Repeat word for word every line from the one holding "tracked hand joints" to the end of the material below.

[Opening Information supplied section]

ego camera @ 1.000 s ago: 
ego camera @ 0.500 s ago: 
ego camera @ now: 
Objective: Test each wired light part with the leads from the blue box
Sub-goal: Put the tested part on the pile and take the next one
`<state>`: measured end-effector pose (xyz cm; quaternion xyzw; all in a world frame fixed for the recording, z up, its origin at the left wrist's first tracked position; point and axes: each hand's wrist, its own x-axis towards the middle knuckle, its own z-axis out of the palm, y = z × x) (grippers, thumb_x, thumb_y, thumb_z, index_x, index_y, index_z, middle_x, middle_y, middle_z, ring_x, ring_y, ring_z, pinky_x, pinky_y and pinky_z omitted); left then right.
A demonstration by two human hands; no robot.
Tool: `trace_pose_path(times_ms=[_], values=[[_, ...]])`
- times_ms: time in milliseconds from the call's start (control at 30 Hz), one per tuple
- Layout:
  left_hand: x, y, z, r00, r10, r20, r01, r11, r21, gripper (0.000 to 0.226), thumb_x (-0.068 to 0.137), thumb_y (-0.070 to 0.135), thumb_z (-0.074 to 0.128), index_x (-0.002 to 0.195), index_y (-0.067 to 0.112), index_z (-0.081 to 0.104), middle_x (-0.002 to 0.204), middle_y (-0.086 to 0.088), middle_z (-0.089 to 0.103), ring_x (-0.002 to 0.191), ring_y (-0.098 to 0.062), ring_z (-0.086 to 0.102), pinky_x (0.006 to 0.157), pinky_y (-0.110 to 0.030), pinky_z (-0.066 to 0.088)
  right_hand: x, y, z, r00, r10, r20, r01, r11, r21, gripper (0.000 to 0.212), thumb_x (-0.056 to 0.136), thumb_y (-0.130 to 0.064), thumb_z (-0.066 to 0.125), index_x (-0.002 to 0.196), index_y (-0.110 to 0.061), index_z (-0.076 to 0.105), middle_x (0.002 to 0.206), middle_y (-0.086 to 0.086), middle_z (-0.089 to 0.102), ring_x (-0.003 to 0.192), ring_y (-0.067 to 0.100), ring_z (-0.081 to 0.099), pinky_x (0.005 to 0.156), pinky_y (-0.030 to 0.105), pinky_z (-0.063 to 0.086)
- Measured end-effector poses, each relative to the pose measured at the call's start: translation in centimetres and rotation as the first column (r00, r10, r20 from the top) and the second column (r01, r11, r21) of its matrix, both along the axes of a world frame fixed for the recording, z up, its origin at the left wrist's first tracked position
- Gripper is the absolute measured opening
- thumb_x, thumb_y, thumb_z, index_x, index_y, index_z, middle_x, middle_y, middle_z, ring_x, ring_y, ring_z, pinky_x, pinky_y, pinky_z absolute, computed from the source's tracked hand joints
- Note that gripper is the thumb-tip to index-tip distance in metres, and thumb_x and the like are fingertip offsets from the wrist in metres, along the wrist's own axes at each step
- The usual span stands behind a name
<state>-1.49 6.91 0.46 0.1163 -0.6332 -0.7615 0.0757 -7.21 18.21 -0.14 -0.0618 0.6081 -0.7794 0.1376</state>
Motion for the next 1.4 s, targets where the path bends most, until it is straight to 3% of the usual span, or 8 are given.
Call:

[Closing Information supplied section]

» Exercise output
- thumb_x, thumb_y, thumb_z, index_x, index_y, index_z, middle_x, middle_y, middle_z, ring_x, ring_y, ring_z, pinky_x, pinky_y, pinky_z absolute, computed from the source's tracked hand joints
- Note that gripper is the thumb-tip to index-tip distance in metres, and thumb_x and the like are fingertip offsets from the wrist in metres, along the wrist's own axes at each step
- The usual span stands behind a name
<state>-1.49 6.91 0.46 0.1163 -0.6332 -0.7615 0.0757 -7.21 18.21 -0.14 -0.0618 0.6081 -0.7794 0.1376</state>
Motion for the next 1.4 s, targets where the path bends most, until it is straight to 3% of the usual span, or 8 are given.
Call:

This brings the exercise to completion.